> _Available data_
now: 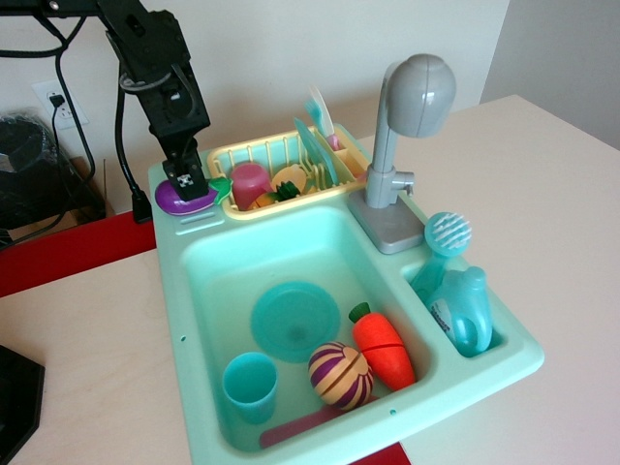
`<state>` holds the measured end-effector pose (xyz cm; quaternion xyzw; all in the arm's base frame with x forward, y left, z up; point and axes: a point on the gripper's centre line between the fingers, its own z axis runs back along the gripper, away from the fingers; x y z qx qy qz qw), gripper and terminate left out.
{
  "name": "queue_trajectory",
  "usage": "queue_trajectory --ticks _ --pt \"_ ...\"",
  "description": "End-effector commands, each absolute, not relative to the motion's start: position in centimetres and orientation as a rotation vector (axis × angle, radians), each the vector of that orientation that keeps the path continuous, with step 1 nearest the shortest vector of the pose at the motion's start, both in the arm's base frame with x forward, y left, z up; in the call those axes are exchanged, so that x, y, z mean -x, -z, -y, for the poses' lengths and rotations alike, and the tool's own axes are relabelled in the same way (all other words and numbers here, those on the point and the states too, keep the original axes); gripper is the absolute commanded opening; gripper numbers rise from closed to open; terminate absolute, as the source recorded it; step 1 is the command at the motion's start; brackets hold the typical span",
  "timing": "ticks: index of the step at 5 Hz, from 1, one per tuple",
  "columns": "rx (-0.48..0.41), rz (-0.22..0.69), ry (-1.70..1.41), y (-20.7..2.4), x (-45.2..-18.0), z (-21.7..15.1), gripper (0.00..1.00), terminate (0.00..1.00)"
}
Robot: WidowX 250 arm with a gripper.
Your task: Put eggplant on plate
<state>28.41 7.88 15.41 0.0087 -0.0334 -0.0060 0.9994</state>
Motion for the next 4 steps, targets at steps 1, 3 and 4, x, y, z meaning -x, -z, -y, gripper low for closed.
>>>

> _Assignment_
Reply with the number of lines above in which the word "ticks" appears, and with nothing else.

> _Reply_
2